It’s probably fair to say that all we really need to know about Shin Gojira or Godzilla: Resurgence (with Shin meaning all or either of “rebirth,” “renew,” “reboot,” or even “God” and Gojira as the Japanese name for Godzilla) is in the trailers that have now been released. The Japanese film appears to be more homage than reboot, using original music (at least in the trailers) and a style that looks like a modern director trying to merge classic giant Japanese monster movies with American 1970s Irwin Allen disaster films. Fair warning: This is not a sequel to the U.S. Godzilla movies. It is a reboot of the Japanese 2004 version featuring the same giant monster that perennially wreaks havoc with Japan.
Advance reviews from Westerners confirm what it all looks like: bad acting, strange direction with much of the film consisting of office interiors with close-ups on the reactions of astonished citizens, and little screen-time for the title baddie. The U.S. trailer, released this week, will be painful to most. Yet there is something nostalgic about the retro sci-fi kaiju look, the cuts, the sound effects and music in the trailer. Several Japanese trailers devote less time to office interiors and close-ups and give us a better look at Godzilla. Will Japan audiences see this in a similar way to how American audiences have reacted to Netflix’s 1980s throwback show Stranger Things?
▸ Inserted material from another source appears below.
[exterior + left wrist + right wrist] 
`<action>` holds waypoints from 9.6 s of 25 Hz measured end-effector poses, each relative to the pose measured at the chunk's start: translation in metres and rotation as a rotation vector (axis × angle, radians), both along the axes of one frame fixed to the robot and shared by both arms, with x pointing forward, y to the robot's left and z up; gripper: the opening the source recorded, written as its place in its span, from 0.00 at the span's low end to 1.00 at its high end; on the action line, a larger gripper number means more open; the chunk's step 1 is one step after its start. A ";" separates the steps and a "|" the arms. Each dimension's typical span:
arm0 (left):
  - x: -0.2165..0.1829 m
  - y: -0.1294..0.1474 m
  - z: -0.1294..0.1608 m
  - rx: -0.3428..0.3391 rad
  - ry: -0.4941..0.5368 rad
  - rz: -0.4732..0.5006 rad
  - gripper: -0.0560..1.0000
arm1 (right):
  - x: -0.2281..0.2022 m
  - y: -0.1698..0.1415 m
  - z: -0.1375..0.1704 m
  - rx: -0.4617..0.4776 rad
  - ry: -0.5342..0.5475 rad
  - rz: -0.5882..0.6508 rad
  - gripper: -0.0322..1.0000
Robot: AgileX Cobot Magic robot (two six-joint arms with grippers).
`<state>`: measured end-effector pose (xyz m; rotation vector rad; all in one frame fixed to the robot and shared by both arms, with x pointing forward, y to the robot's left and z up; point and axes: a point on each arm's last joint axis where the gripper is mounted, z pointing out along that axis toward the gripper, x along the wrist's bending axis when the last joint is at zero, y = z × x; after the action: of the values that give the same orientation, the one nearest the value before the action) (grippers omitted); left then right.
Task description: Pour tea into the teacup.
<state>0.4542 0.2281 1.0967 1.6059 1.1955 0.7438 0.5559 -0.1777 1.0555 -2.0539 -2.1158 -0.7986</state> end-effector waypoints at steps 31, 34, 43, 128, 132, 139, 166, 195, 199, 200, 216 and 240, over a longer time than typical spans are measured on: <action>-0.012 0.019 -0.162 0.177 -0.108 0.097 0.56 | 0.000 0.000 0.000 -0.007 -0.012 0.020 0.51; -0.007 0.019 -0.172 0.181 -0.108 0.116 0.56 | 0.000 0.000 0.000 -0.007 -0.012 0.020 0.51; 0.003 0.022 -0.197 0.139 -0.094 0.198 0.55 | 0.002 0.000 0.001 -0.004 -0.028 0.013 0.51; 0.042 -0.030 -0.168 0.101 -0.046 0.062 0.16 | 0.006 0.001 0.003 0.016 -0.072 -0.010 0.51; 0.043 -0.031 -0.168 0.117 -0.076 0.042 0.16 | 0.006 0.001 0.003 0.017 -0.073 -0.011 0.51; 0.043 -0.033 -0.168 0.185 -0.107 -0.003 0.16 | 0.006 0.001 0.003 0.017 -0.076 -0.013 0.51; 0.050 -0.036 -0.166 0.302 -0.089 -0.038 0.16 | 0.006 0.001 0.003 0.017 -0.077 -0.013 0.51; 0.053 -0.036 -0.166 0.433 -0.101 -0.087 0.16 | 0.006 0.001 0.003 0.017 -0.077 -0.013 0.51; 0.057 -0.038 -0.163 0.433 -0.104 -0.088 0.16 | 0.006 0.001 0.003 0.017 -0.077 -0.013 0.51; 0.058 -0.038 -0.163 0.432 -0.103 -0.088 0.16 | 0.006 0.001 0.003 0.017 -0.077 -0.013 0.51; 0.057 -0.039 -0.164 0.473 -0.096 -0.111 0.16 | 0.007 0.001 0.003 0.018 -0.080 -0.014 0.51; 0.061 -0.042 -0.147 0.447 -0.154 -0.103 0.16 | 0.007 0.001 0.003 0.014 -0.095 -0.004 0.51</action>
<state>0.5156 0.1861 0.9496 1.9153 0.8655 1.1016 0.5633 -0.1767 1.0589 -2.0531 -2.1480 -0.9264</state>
As for the local response, Shin Gojira is already a hit in Japan, released there in late July, garnering high praise for being loyal to the character while offering a commentary on the current culture and politics of Japan. One Godzilla fansite warns American audiences to view the film with that in mind. It’s not targeted at international viewers and the message of the film may not translate, despite the subtitles.
We’re given a strange window to watch the movie–it is only being offered in limited release, October 11-18, 2016. Clearly this is not a monster film for the masses, or even in the realm of the $160 million big-budget 2014 Warner Brothers Godzilla film. Here are three trailers to compare:
Clearly some of the depictions of Godzilla are superb, showing co-directors Hideakki Anno and Shinji Higuchi have good eyes for the startling film image, especially when Godzilla is off-center, rampaging away on the edge of the movie screen. But what’s the story on all the office shots? Lack of funds for special effects? An effort to dramatize the story more? Are U.S. audiences just stuck in the need for bigger and better special effects?
Those who check it out October 11, 2016, may get these questions answered. Godzilla: Resurgence will be here in theaters and gone in only a week.